Ole Madsen, director at the Archaeological Museum at the University of Stavanger, said that to find “so much gold at the same time is extremely unusual”.
“This is the gold find of the century in Norway,” he said.
In August, Mr Bore began walking around the mountainous island with his metal detector.
A statement issued by the university said he first found some scrap, but later uncovered something that was “completely unreal” – the treasure weighing a little more than 100 grams (3.5oz).
Under Norwegian law, objects from before 1537, and coins older than 1650, are considered state property and must be handed in.
Associate professor Hakon Reiersen, from the museum, said the gold pendants – flat, thin, single-sided gold medals called bracteates – date from around AD500, the so-called Migration Period in Norway, which runs between 400 and about 550, when there were widespread migrations in Europe.
The pendants and gold pearls were part of “a very showy necklace” that was made by skilled jewellers and worn by society’s most powerful, said Professor Reiersen.

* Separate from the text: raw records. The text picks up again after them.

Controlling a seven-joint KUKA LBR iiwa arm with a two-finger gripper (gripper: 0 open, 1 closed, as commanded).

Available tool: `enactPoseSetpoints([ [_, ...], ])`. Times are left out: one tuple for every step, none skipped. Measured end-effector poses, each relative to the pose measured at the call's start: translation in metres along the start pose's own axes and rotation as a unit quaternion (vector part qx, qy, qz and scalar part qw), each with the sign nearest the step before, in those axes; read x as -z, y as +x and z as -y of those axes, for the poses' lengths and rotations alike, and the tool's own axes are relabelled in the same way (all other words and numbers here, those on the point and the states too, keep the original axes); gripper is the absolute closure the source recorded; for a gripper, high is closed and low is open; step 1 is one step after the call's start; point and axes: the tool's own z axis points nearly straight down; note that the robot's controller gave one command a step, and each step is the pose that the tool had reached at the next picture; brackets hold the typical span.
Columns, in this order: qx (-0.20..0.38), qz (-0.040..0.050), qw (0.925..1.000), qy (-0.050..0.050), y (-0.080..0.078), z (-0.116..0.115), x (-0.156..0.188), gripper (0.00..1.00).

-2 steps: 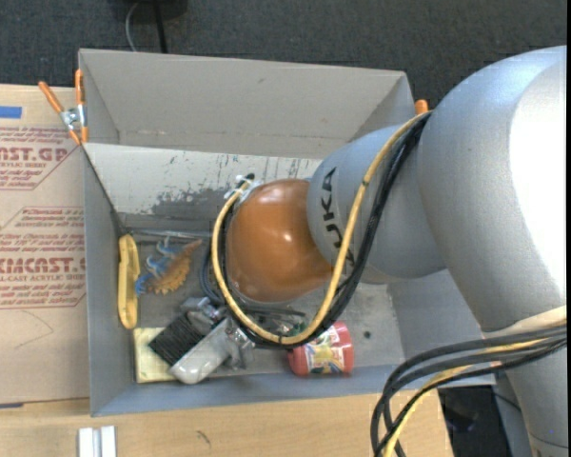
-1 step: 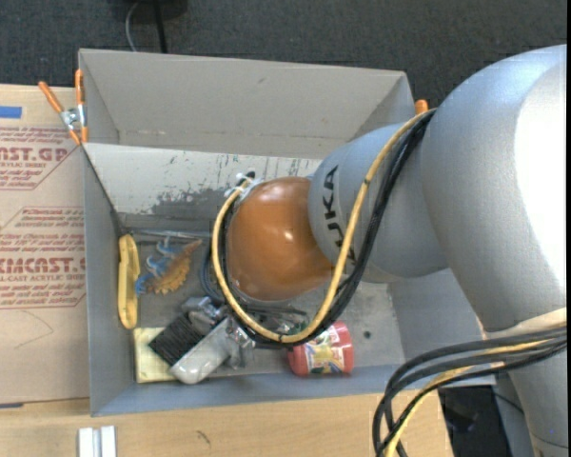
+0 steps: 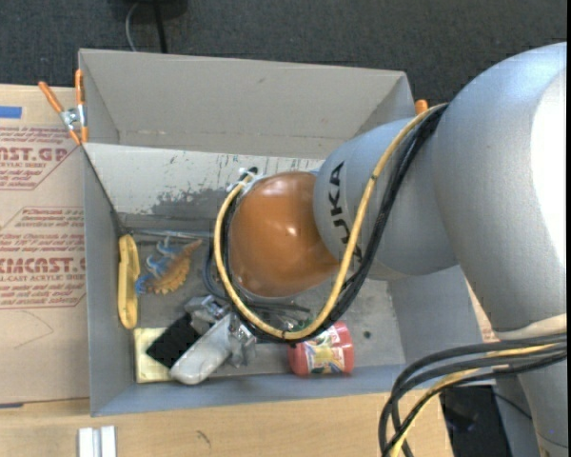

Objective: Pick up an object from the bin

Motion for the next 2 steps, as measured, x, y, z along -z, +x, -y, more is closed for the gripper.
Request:
enactPoseSetpoints([
  [0.0, -0.0019, 1.0, 0.0, -0.0007, -0.0001, 0.0128, 1.0],
  [0.0, -0.0063, 1.0, -0.002, 0.0006, -0.0011, 0.0215, 1.0],
])
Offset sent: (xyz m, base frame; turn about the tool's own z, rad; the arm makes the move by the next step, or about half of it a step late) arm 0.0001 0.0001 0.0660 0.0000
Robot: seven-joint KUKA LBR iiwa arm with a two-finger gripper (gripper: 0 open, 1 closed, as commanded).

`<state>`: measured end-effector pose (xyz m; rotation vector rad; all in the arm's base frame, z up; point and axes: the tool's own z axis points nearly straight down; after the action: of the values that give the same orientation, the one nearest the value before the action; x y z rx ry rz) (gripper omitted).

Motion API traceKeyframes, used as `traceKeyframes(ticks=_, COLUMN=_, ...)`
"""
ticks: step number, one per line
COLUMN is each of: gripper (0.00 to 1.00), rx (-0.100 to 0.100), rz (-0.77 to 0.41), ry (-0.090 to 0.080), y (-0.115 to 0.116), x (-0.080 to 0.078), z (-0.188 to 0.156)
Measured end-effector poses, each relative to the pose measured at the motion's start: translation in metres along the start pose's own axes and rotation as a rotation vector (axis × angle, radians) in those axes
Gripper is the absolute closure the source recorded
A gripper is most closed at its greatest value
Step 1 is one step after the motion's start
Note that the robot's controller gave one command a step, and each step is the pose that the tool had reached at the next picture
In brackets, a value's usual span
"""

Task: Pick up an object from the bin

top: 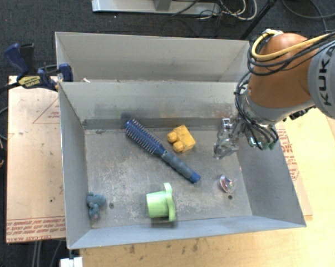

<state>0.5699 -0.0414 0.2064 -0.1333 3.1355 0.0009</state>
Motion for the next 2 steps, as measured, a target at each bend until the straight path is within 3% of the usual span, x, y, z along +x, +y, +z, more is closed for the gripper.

He added that “in Norway, no similar discovery has been made since the 19th century, and it is also a very unusual discovery in a Scandinavian context”.
An expert on such pendants, Professor Sigmund Oehrl, also from the museum, said about 1,000 golden bracteates have so far been found in Norway, Sweden and Denmark.
He said symbols on the pendants usually show the Norse god Odin healing his son’s sick horse.
On the Rennesoey ones, the horse’s tongue hangs out on the gold pendants, and “its slumped posture and twisted legs show that it is injured”, Professor Oehrl said.
“The horse symbol represented illness and distress, but at the same time hope for healing and new life,” he added.
The Archaeological Museum in Stavanger, about 200 miles (300km) south-west of Oslo, plans to exhibit Mr Bore’s finds.